» **Exercise requirements**: In the records below, repeat word for word only the lines starting at the one that contains "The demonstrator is" and ending at the one that contains "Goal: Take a", pictures excluded.
════
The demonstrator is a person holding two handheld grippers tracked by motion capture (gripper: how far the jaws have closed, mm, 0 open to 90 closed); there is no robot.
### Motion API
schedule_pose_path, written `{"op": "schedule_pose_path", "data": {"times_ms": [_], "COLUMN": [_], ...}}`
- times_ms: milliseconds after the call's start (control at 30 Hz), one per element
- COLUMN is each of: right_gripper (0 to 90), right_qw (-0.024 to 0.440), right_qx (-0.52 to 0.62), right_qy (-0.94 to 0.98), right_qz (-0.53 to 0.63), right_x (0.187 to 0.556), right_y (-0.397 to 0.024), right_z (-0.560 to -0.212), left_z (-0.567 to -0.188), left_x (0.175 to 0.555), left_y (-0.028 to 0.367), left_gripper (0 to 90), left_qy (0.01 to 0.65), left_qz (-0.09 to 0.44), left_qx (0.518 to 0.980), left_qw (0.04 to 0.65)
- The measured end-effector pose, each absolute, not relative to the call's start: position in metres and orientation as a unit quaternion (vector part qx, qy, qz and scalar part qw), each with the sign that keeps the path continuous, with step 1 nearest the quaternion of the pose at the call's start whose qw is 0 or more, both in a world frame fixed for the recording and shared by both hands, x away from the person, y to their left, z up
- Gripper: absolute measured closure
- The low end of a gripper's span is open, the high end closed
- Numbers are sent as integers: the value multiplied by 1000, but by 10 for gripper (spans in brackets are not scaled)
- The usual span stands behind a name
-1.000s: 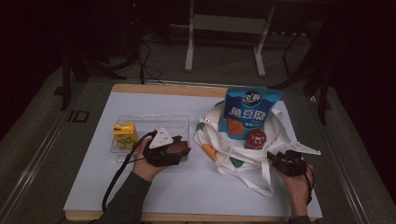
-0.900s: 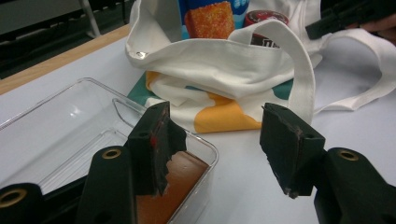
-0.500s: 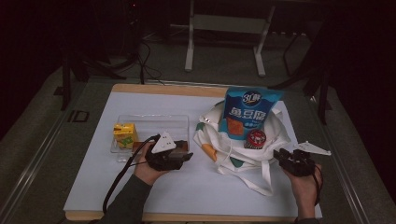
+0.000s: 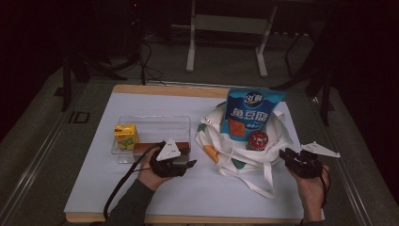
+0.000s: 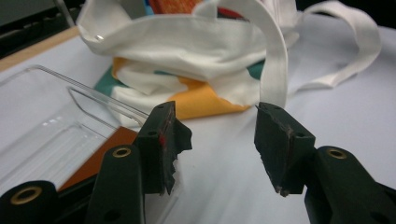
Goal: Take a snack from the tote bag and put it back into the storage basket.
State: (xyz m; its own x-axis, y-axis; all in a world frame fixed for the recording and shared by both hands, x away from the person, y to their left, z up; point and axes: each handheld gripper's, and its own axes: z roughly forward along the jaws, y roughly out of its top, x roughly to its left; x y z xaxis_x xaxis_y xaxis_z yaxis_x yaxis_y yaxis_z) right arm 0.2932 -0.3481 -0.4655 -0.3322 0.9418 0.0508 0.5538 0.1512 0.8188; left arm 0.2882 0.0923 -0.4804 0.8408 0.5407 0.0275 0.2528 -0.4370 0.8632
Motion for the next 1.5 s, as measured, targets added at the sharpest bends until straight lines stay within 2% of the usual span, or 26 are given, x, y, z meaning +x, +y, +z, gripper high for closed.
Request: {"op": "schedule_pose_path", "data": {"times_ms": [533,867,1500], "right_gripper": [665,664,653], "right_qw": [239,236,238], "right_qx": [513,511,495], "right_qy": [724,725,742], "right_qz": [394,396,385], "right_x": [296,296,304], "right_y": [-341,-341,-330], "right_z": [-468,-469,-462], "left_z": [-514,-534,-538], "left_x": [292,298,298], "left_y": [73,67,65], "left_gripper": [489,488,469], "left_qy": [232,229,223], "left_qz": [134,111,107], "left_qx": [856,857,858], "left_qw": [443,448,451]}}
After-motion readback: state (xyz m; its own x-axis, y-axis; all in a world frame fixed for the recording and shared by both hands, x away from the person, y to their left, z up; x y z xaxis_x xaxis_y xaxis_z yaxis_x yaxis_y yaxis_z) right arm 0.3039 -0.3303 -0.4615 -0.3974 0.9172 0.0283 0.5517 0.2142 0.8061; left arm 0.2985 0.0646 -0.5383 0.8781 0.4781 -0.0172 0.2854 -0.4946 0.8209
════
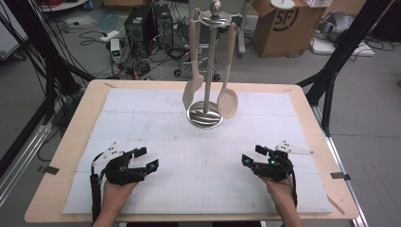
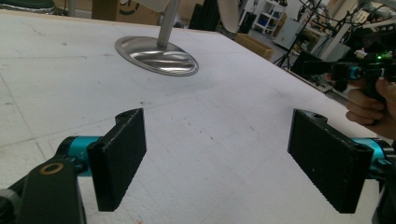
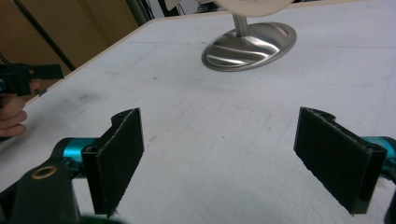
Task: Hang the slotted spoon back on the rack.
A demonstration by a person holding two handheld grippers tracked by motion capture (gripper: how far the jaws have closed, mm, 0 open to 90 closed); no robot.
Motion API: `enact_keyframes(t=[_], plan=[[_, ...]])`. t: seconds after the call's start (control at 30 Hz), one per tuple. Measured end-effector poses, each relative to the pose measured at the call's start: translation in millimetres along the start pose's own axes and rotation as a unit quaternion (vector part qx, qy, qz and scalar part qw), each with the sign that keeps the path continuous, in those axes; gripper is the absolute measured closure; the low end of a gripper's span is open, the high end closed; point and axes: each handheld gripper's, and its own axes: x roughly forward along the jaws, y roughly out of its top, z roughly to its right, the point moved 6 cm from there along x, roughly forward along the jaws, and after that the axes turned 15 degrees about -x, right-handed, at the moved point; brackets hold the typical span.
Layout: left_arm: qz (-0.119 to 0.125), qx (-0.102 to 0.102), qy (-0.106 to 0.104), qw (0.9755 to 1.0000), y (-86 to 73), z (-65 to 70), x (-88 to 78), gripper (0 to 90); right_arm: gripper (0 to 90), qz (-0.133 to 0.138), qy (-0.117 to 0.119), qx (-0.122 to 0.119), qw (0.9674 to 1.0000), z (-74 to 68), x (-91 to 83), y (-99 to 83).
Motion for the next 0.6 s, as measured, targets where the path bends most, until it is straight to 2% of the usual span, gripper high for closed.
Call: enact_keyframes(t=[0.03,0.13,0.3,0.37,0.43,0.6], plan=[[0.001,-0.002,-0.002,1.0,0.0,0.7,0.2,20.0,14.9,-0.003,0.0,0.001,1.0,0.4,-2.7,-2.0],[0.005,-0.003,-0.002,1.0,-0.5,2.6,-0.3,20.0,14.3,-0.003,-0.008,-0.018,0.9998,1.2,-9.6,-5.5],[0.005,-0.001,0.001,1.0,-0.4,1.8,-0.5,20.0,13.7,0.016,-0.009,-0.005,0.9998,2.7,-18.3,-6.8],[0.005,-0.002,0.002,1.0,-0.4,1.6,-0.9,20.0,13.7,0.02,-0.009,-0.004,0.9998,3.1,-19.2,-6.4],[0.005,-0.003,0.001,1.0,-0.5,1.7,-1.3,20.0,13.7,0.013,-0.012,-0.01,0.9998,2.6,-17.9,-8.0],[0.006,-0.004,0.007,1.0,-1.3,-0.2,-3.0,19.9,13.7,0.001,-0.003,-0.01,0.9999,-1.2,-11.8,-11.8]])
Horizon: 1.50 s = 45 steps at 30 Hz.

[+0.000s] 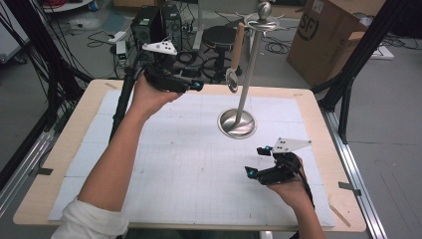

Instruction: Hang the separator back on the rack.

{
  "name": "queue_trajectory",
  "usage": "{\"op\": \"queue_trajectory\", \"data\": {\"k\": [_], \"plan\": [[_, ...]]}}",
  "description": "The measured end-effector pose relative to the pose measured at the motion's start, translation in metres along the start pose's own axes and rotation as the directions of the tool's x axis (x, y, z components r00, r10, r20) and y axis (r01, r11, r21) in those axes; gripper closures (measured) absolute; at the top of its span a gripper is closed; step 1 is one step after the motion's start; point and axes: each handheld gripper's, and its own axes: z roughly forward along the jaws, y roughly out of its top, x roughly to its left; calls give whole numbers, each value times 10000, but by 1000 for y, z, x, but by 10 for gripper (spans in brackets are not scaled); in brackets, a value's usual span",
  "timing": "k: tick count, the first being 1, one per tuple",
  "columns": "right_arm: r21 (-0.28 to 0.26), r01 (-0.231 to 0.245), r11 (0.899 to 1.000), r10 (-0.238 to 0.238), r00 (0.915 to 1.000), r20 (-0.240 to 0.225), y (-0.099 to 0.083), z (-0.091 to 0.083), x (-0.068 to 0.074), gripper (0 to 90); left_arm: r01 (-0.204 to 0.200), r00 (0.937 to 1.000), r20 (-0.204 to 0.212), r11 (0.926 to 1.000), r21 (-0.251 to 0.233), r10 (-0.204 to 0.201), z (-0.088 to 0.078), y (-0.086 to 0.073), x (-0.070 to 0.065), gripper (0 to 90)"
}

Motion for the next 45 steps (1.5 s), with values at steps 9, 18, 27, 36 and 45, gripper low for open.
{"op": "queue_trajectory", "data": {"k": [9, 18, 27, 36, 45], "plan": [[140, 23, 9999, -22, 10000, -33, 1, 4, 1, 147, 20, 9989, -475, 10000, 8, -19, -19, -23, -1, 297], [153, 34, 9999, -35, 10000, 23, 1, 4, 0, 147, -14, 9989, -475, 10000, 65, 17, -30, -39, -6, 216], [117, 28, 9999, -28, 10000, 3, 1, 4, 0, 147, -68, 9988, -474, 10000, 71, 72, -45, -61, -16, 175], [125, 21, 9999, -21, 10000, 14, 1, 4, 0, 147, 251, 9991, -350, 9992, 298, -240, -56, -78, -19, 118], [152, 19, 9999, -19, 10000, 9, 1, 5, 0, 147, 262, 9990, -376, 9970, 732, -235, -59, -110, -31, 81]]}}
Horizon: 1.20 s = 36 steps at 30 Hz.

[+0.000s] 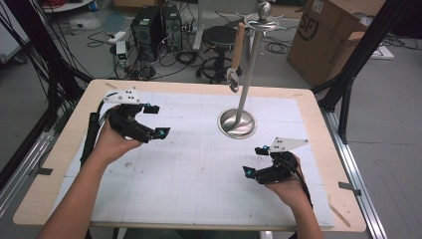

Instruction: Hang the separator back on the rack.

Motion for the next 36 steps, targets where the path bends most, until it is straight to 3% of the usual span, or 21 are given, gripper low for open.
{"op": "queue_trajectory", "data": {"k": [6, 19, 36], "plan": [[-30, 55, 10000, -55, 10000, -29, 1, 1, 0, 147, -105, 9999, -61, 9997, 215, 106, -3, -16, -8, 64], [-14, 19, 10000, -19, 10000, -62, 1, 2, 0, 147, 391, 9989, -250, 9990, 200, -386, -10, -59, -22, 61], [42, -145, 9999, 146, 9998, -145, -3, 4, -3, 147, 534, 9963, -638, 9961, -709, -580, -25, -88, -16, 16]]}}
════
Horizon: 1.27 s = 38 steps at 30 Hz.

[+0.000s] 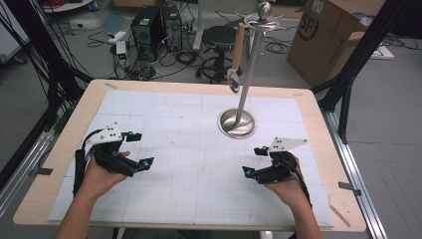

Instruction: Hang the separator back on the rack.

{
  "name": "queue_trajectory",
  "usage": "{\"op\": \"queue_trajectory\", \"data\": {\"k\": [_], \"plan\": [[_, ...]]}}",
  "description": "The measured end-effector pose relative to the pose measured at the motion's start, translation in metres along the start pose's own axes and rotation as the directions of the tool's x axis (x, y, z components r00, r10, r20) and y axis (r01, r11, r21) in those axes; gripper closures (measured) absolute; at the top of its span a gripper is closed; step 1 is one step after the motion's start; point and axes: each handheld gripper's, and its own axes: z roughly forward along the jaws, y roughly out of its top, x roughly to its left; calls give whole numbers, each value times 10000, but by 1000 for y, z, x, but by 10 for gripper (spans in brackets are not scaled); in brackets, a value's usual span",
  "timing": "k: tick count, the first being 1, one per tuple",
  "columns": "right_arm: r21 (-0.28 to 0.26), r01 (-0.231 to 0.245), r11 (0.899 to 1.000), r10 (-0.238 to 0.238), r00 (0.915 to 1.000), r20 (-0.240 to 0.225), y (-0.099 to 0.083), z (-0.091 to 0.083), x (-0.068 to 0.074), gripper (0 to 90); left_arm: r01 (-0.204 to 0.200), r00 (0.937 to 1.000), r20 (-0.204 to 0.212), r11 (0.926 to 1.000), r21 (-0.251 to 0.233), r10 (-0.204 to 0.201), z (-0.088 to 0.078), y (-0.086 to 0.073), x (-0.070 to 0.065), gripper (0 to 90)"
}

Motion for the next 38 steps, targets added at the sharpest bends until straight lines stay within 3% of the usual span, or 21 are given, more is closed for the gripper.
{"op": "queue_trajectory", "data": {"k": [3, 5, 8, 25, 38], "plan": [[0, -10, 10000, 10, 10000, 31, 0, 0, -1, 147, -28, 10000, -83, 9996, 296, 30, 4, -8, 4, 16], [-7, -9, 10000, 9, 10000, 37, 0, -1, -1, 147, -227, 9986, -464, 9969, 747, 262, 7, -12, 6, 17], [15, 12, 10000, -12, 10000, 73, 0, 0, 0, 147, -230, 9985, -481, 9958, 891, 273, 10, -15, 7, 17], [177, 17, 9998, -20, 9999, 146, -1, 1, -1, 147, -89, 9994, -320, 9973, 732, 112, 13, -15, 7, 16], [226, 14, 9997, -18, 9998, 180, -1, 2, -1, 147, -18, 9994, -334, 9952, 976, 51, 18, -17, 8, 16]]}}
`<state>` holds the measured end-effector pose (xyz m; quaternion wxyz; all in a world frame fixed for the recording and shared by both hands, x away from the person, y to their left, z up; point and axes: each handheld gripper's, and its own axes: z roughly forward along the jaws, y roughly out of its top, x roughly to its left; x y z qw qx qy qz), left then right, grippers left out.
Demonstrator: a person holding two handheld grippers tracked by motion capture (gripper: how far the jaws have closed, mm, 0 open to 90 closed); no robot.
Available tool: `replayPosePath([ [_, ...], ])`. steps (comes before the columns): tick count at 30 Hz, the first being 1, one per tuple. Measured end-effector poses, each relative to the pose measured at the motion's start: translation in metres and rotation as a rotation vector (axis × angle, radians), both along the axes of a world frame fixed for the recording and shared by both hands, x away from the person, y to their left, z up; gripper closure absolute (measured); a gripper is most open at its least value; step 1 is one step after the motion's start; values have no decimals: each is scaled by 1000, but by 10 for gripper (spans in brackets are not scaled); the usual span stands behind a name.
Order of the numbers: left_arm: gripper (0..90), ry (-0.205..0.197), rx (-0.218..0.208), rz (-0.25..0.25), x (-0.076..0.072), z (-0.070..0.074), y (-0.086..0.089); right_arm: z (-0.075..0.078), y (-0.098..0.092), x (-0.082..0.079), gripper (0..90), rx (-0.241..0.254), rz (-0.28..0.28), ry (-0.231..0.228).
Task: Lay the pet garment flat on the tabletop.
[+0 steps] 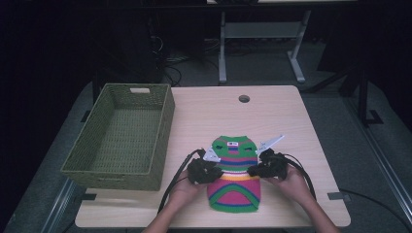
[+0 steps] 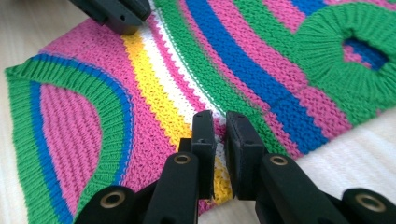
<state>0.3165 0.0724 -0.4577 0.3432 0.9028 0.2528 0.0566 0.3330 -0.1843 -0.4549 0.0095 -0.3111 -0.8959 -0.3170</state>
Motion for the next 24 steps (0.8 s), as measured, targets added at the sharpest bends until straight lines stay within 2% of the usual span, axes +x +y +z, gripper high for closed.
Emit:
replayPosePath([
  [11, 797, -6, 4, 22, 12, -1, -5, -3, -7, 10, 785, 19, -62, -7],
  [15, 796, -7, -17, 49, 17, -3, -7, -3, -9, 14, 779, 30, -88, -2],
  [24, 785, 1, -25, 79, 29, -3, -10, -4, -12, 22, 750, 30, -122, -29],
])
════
» **Task solution**:
The demonstrator is a person holding two handheld grippers tracked by motion capture (gripper: how far the jaws have closed, mm, 0 open to 90 closed); there is no robot.
### Motion API
schedule_pose_path, written `{"op": "schedule_pose_path", "data": {"times_ms": [_], "COLUMN": [_], ...}}`
- times_ms: milliseconds after the call's start (control at 30 Hz), one per element
- COLUMN is each of: right_gripper (0 to 90), right_qw (-0.024 to 0.440), right_qx (-0.52 to 0.62), right_qy (-0.94 to 0.98), right_qz (-0.53 to 0.63), right_x (0.187 to 0.556), right_y (-0.397 to 0.024), right_z (-0.560 to -0.212), left_z (-0.567 to -0.188), left_x (0.175 to 0.555), left_y (-0.028 to 0.367), left_gripper (0 to 90), left_qy (0.01 to 0.65), left_qz (-0.09 to 0.44), left_qx (0.518 to 0.980), left_qw (0.04 to 0.65)
- The measured end-effector pose, each absolute, not relative to the call's start: position in metres and orientation as a unit quaternion (vector part qx, qy, qz and scalar part qw), each with the sign that keeps the path continuous, with step 1 nearest the quaternion of the pose at the call's start whose qw is 0 or more, both in a world frame fixed for the recording and shared by both hands, x away from the person, y to their left, z up
- Gripper: absolute measured closure
- The low end of a gripper's span is open, the high end closed
- Numbers are sent as integers: the value multiplied by 1000, but by 10 for gripper (spans in brackets are not scaled)
- The usual span stands behind a name
-1.000s: 
-0.900s: 
-0.500s: 
+0.000s: 
+0.000s: 
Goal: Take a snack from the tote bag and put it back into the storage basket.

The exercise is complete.